Home Writing Want to Write a Book? The Best Two Word Writing Advice

Want to Write a Book? The Best Two Word Writing Advice

by Maurice A. Miller

Two words: Show up. The more you show up to write your book, the better chance you will not only write a book but complete and publish it, too. Here is its value. Showing up to write a book – whether you do it in systematic spurts or daily – reveals you take yourself seriously and give to yourself lovingly as a writer. One writer who took my workshop said, “I realized my life always comes back to writing… Now I don’t wait until there are time and space for me to write my book. I schedule a time to write daily and hold onto it. And I am writing…finally.” Another writer from one of my writing groups echoed this wisdom, “Those two words – ‘show up’ – have been the most important writing advice I ever received to write my book. Since then, I show up and write for a few hours each day. Writing is what I love to do. It’s also the discipline I need to get my book done. The writing does not flow every day. Some days, I sit in silence. Other days, I research my book. At times, rewriting can seem tedious – and endless. But showing up to write the book, no matter what happens during the writing time, is part of the process. Showing up, I completed my manuscript.”

Writing Advice

I recently attended a presentation by a successful screenwriter who also knew the importance of showing up to write. When she was already a successful screenwriter, she also became a wife and mother. She continued to write at home, but her children started to interrupt her with regularity. She could not concentrate on her writing and maintain creative momentum. Sound familiar? This writer did not hesitate. She sat her family down and told them, “I love you. You are important to me. But so is writing. And I can’t write when you interrupt me. So it’s your choice. I can either stay at home and write or rent a space and write or go to a coffee house to write. But know that I am going to do whatever is necessary to keep on writing.”

With the miracle of miracles, her children began to respect her writing space, and she was able to stay home to write after all.
I have found “showing up” to be critical to my writing process, too. As much as I believe you only need 15 minutes a day a few days a week to get started to write a book, I also believe in the value of showing up. Consistently. This consistency of writing practice lets your writer self grow strong. It lets your writer know that you will show up on a deep visceral level that you are there for it. That more often than not, you will not follow the multitude of other voices that call you to go, do, live, work, play, handle all that is other than writing a book. Right now, I am writing a novel. And as I have found with the other books I have written, at a certain point in the process, a book-in-progress cries out its need for a commitment of more of your time, more of your steady presence, you’re follow through, you’re showing up to birth itself.

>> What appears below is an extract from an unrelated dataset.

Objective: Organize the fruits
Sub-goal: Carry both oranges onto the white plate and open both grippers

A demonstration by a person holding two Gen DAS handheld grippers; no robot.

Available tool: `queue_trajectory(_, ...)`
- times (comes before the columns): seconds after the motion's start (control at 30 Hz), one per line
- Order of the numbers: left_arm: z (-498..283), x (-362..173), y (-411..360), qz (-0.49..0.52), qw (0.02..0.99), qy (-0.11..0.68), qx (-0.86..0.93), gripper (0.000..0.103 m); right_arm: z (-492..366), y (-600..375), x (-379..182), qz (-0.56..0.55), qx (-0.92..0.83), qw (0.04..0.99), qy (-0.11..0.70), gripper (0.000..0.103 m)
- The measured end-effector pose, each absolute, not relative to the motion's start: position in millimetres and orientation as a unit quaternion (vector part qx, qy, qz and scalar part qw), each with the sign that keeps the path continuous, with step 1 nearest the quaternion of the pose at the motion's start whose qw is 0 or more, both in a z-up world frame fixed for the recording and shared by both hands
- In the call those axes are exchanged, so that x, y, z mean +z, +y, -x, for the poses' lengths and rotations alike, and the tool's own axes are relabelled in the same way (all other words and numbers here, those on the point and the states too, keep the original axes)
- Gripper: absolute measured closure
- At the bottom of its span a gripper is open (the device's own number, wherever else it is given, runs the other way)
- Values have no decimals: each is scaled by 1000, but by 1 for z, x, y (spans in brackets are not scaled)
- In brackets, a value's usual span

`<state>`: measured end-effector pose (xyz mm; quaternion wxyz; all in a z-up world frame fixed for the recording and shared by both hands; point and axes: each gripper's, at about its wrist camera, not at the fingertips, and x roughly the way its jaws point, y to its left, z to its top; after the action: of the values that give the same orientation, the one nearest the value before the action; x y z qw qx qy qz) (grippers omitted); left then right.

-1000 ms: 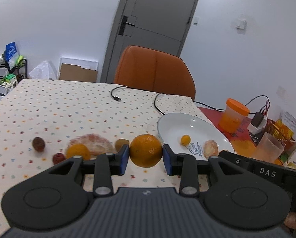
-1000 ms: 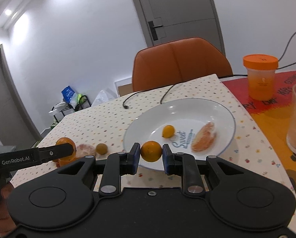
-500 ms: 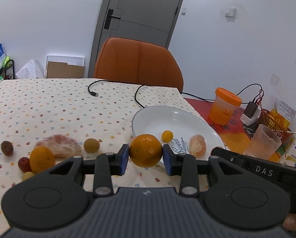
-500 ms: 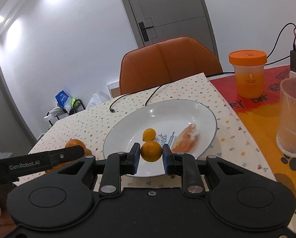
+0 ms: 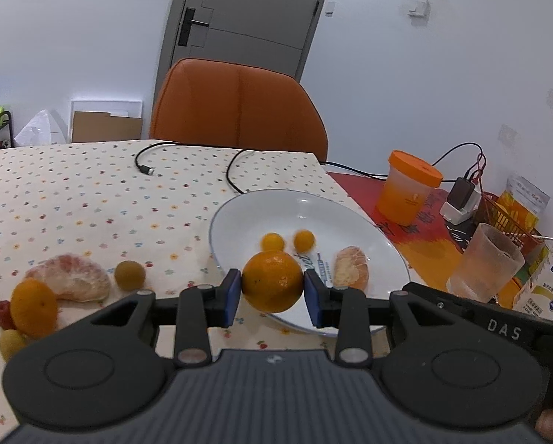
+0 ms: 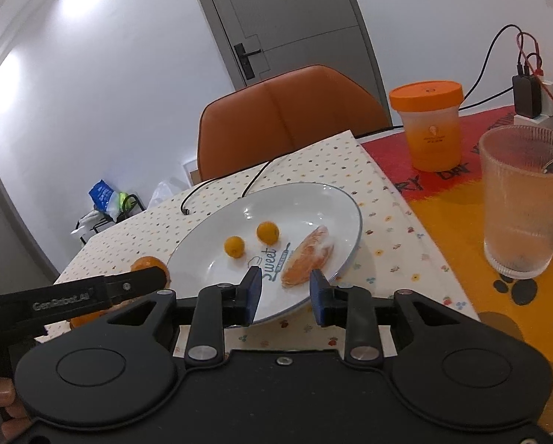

This need presented itself recently, and I made the drive to show up to write my book, heart wide open. The novel finally reveals the fullness of itself to me in a steady stream of words, a steady flow of words and ideas and next steps. I dive and flow between writing, outlining, plotting, and research, a watery dance with the depths of what presents itself to come through me in the still moments of the early morning or at night. I show up daily, 5 to 6 days a week – even when I can’t, mustn’t. And the more I do, the more readily I slip into the writing groove, into the stillness from which the words arise to write a book. Dreams come in the night to support it, too. Ideas, phrases, and scenes pop in unexpectedly as I am engaged in the rest of my workday or taking a walk in nature.

Showing up to write a book is a commitment I – and you – must make over and over again. One morning, I may wake up “too tired” to write. I may feel uninspired. Or the “to-dos” of my workday call. My cat wants to play the moment I sit down to write. Or, I remember an email that “must” be answered. I sense the tug of war rope threatening to pull me away from writing. I acknowledge it. Let go of the rope. Then, I turn to my writing desk, say to myself, I may not have the energy for it. But I will give the novel at least 15 minutes or an hour. That is something. Even if I sit there. And before I know it, a couple of hours have passed, and I have given myself over to the creative process. Your “showing up” to write your book does not have to look like mine. In fact, mine changes from book to book, project to project. But however I do it, I’m more like a marathon runner as a writer. Other writers are sprinters. One writer friend does not move forward on her novel-in-progress until the day or two before each meeting of our shared writer’s group. Then, she writes and rewrites for several hours before the group – and comes in with sparkling gems of writing.

However you show up or don’t, writing has patience. It will wait. If you can’t commit right away, it will forgive you again and again if you don’t show up in a day or month. Then, when you do show up, it will come to you from such purity, such as sweetness and trust, as you open your soft petals to it, and it opens its soft petals to you. For what your writing loves is intimacy. What it loves is mutuality. What it loves are the gifts you co-create to share with others. What it loves is filling the stillness, the empty places in your heart with the slow dance of words. What it loves is the joy you find in showing up.